◆ **Activity**: Everything from the line holding "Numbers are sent" through the last line of the listing needs to be repeated exactly, with no other lines.

◆ **Raw data**:
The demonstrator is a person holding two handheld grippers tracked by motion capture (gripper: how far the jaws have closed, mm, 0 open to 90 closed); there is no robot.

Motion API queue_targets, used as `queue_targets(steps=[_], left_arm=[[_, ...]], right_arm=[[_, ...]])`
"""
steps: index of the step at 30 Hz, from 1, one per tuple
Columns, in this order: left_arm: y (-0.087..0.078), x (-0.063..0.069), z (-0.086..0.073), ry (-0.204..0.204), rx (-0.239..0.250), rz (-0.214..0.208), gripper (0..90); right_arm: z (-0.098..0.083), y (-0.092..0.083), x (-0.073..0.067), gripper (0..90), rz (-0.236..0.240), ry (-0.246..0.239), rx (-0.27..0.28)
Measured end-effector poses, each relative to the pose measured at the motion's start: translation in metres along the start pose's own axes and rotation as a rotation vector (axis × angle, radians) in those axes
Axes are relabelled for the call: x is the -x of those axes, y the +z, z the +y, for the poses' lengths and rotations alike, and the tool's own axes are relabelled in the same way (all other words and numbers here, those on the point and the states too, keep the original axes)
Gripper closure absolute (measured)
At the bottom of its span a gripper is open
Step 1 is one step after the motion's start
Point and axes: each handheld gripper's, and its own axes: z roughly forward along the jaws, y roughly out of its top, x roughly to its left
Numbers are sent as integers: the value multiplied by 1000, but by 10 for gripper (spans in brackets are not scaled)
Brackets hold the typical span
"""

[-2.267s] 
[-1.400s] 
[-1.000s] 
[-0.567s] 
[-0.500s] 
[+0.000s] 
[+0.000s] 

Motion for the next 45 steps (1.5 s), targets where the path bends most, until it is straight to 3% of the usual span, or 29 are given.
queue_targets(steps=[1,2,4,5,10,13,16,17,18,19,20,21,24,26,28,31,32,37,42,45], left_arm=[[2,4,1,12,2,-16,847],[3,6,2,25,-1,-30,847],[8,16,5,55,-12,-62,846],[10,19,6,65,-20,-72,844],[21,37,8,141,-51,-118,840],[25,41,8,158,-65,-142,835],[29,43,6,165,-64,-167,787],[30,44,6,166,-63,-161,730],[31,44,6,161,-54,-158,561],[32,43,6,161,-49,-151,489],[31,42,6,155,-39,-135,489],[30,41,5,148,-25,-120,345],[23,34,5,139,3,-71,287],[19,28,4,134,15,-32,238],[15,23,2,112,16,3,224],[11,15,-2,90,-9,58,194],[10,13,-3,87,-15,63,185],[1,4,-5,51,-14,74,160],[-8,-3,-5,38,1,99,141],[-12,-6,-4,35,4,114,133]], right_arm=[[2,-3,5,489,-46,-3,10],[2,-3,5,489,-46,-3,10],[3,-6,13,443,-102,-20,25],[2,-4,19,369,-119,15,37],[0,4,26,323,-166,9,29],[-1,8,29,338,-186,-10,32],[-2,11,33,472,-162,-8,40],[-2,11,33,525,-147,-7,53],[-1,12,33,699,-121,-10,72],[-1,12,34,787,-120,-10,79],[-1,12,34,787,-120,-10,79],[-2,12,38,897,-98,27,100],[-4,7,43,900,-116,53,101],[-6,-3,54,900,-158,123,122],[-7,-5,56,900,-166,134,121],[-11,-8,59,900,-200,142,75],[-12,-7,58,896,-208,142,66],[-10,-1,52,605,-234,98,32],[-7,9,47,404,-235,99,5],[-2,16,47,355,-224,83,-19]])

◆ **Expected answer**:
Numbers are sent as integers: the value multiplied by 1000, but by 10 for gripper (spans in brackets are not scaled)
Brackets hold the typical span
"""

[-2.267s] 
[-1.400s] 
[-1.000s] 
[-0.567s] 
[-0.500s] 
[+0.000s] 
[+0.000s] 

Motion for the next 45 steps (1.5 s), targets where the path bends most, until it is straight to 3% of the usual span, or 29 are given.
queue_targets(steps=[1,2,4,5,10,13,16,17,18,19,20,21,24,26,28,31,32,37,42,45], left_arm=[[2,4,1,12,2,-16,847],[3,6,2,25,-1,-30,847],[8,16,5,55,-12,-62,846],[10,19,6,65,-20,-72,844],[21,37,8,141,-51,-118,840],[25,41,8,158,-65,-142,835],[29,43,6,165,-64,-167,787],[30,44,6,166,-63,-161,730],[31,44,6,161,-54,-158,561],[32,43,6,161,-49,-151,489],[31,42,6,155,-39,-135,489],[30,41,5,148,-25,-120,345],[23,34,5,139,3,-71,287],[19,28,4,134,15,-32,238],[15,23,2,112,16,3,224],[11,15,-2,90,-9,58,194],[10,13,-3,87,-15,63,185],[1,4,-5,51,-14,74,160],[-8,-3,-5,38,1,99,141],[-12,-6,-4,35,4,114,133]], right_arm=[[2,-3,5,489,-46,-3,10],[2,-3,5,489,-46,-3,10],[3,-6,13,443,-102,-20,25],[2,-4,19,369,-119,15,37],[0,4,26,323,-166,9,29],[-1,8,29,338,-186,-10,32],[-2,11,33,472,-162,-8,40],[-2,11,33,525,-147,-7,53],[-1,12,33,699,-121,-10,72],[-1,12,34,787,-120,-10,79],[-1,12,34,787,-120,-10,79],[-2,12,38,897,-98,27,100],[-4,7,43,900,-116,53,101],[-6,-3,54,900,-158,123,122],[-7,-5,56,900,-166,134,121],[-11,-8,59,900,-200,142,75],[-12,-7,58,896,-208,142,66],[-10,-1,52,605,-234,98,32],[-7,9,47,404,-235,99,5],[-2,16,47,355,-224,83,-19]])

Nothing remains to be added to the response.